Gwen turned to Tosh, who'd been examining every record she could find on their prisoner. "Not a thing."

Owen had come up the stairs to see, greeting the news with a yawn. "He probably ran into Suzie, then. Start killing all of us any minute like that other idiot she brainwashed." He flopped into the chair at his work station.

Jack said, "That's a possibility," but he sounded unconvinced.

Gwen said, "Maybe he was part of a group. Like when that ship crashed last year in the Taff." They'd handed out white pills like sweets that day. She'd had to shower twice when she got home, she'd felt so awful, and she never could explain to Rhys why. For the young man's sake, she hoped it was something like that, something they could fix. If he was one of Suzie's Retconned sleepers, the kindest option they had was to kill him, and Gwen didn't know if she could face herself in the mirror after. Bloody Torchwood.

Toshiko said, "Everything I'm finding says he's exactly who we think he is." She read off her screen the man's name, date of birth, and current address. Jack nodded, as though committing it to memory.

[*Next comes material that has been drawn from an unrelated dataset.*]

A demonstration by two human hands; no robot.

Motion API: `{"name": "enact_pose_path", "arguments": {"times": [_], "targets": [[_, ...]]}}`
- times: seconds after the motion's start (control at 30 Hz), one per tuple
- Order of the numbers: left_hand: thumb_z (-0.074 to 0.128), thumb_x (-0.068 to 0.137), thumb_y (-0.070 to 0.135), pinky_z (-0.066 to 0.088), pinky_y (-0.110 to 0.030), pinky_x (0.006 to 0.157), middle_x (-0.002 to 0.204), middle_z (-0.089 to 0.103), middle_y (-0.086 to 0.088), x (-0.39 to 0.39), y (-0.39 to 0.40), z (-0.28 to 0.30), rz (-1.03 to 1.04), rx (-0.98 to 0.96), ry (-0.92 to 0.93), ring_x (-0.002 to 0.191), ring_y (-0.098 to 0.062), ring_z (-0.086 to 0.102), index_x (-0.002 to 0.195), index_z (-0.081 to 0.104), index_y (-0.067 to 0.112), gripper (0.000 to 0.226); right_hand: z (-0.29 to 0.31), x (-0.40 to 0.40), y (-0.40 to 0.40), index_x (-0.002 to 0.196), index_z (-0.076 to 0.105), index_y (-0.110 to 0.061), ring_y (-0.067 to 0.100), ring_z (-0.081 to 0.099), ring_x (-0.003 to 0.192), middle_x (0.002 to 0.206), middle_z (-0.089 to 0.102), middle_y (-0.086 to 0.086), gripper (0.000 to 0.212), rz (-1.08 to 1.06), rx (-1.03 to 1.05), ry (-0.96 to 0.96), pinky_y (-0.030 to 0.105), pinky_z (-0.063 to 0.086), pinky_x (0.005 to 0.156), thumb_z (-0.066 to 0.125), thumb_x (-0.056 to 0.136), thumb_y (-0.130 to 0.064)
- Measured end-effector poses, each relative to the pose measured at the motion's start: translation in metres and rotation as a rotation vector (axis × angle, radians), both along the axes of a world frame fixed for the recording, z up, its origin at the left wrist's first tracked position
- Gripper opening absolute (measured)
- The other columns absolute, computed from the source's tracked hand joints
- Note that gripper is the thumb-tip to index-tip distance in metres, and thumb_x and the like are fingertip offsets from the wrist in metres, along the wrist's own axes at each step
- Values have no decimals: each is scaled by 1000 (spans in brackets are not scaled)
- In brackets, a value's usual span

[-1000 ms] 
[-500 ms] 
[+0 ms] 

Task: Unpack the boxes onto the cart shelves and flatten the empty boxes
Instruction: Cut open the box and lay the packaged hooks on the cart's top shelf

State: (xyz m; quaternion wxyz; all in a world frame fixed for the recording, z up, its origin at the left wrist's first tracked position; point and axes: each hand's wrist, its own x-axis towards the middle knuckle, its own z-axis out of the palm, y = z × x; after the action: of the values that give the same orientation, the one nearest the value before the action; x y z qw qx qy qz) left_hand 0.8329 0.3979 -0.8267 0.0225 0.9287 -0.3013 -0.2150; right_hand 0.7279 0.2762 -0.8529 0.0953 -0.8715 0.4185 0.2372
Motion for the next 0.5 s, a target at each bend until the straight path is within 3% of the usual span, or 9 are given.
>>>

"And you're absolutely sure he's not in any of our records as a past case. I'm saying to go back all the way on this."

"I did." Toshiko sounded affronted, as if she would even consider not doing as thorough job.

"And the same for the Torchwood One records?"

Tosh nodded. "It's a common name, but the other Ianto Joneses who appear in the records are from years ago, or I can trace to other specific individuals." She clicked her keyboard, and six different photographs of six very different men appeared, not one looking like their prisoner.

"Profile? What do we know about this guy, other than that he makes us coffee?"

Gwen turned to her own hasty research. "He's originally from Newport. Not a happy family life as a child, multiple reports of the police being called in to break up fights. Did all right in school, nothing outstanding, one arrest in his teens for shoplifting." Those were basic facts, which Tosh had confirmed. "He's never really left Cardiff. He's a bit of a dreamer, a drifter. Never settled into any one thing for long. He's in a band. Also, I found these." She flashed the snaps on the large monitor for the rest to see. Gwen frowned, sad to look at the evidence of a wasted life.

Owen said, "Could be he cracked. Sounds like believing he was a secret agent all along would be right up this tosser's alley."

"All right," Jack said, rubbing his chin absently. "Good work. I'm going to interview Mr. Jones again, and see if he can come up with why he thinks he works here."

Gwen stood. "I'm going with you. I haven't had a chance to play good cop in a while."

And, she mused, her presence might convince Jack not to shoot the poor fellow outright, not until and unless there was no other choice.

* * *

Ianto lay back on the hard bunk in the cell, closing his nose as best he could to the ever-present smell of Weevil. He knew he'd cleaned this cell just the other day, but the stench was gagging. Next door, he heard Janet rustling around, and hoped she hadn't taken up painting with her own faeces again. Given the kind of day he was having, he wouldn't be surprised.

Last night had been going well. The others fled before seven, with the dark clouds rolling in promising a bugger of a storm. Eschewing their normal takeaway plans, Jack had offered to cook dinner back at Ianto's flat instead, and had somehow managed to fix an amazing mock stroganoff out of tins and boxes Ianto had stuffed haphazardly in the pantry. Ianto had tried to pay attention to how he did it, but kept getting distracted by Jack's nimble fingers, and as soon as they'd eaten, Ianto'd found even better uses for Jack's hands, first kissing each knuckle and licking the pads of his thumbs, before guiding him exactly where Ianto wanted him to stroke. It was a bit like being a giddy teenager again, all sticky fumbles on the sofa and wet kisses, and waiting for someone to interrupt.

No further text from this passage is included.